(Material to process)

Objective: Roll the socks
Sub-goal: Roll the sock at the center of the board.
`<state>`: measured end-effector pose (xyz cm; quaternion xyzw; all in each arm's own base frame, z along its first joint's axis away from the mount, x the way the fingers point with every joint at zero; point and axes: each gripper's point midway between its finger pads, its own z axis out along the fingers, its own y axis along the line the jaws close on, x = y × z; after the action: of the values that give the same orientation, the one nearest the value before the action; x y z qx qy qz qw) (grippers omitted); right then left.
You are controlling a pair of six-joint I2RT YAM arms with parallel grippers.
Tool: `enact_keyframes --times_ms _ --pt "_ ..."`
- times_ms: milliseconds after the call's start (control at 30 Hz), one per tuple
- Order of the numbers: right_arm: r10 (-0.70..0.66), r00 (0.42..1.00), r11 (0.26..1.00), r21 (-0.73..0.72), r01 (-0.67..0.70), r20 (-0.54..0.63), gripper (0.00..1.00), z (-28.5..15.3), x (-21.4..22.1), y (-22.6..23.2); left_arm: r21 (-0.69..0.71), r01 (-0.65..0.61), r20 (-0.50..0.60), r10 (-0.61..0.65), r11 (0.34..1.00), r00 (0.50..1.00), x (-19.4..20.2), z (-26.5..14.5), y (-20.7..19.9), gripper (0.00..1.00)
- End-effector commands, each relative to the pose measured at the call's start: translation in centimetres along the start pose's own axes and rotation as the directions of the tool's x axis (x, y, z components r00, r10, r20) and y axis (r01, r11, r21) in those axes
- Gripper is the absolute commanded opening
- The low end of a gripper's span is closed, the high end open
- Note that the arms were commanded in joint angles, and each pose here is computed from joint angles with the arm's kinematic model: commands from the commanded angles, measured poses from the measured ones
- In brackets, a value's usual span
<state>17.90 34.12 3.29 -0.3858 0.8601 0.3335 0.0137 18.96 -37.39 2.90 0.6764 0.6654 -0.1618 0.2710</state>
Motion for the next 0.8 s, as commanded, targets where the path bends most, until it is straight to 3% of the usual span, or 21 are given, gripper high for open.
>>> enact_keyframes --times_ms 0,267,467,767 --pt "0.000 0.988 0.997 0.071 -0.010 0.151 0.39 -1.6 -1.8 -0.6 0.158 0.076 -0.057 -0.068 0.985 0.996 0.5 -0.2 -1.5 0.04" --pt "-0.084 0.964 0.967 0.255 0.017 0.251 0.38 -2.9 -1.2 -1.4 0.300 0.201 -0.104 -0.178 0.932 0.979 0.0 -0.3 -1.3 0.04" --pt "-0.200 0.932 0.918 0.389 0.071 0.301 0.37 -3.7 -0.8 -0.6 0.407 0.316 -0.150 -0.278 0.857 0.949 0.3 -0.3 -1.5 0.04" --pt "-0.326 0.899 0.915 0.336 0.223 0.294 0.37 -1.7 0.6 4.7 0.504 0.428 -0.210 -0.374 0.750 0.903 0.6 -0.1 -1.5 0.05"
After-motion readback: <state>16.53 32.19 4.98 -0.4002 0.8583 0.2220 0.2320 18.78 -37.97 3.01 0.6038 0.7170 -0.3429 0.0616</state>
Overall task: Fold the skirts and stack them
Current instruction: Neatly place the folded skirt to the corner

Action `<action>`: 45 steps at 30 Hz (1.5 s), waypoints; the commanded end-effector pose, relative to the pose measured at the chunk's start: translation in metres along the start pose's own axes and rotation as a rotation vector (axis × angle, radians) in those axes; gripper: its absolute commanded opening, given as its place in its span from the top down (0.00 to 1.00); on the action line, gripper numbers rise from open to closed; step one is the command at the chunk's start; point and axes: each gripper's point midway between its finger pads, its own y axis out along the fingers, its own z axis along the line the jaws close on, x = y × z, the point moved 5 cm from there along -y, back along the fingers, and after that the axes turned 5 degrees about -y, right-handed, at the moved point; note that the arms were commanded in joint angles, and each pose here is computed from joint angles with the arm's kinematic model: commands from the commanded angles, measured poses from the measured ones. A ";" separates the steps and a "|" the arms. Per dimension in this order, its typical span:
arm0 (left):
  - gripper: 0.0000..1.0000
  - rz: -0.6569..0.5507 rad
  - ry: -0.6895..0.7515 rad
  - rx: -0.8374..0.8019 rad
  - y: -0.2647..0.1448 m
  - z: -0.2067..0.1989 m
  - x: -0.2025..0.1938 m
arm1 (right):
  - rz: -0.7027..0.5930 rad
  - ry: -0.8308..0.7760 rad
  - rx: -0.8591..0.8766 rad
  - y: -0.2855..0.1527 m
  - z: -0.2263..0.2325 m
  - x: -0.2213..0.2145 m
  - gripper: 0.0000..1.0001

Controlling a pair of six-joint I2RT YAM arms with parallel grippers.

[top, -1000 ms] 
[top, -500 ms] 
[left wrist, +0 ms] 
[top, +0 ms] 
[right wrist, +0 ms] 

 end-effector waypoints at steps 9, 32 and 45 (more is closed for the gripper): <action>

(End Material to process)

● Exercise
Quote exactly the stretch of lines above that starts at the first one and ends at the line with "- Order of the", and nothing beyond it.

● Output for this exercise
Objective: Roll the socks
Sub-goal: Roll the sock at the center of the board.
`<state>`: measured end-effector pose (xyz cm; quaternion xyzw; all in each arm's own base frame, z along its first joint's axis away from the mount, x the way the fingers point with every joint at zero; point and axes: each gripper's point midway between its finger pads, its own z axis out along the fingers, its own y axis along the line the jaws close on, x = y × z; after the action: of the values that give the same orientation, the one nearest the value before the action; x y z qx qy qz qw) (grippers omitted); right then left.
You are controlling a pair of six-joint I2RT YAM arms with parallel grippers.
Tool: `enact_keyframes --times_ms _ --pt "_ ..."`
- times_ms: milliseconds after the call's start (control at 30 Hz), one per tuple
- Order of the numbers: right_arm: r10 (-0.70..0.66), r00 (0.42..1.00), r11 (0.26..1.00), r21 (-0.73..0.72), r01 (-0.67..0.70), r20 (-0.54..0.63), gripper (0.00..1.00), z (-28.5..15.3), x (-21.4..22.1), y (-22.6..23.2); left_arm: r21 (-0.69..0.71), r01 (-0.65..0.61), r20 (-0.50..0.60), r10 (-0.61..0.65), r11 (0.34..1.00), r00 (0.50..1.00), x (-19.4..20.2), z (-26.5..14.5), y (-20.7..19.9), gripper (0.00..1.00)

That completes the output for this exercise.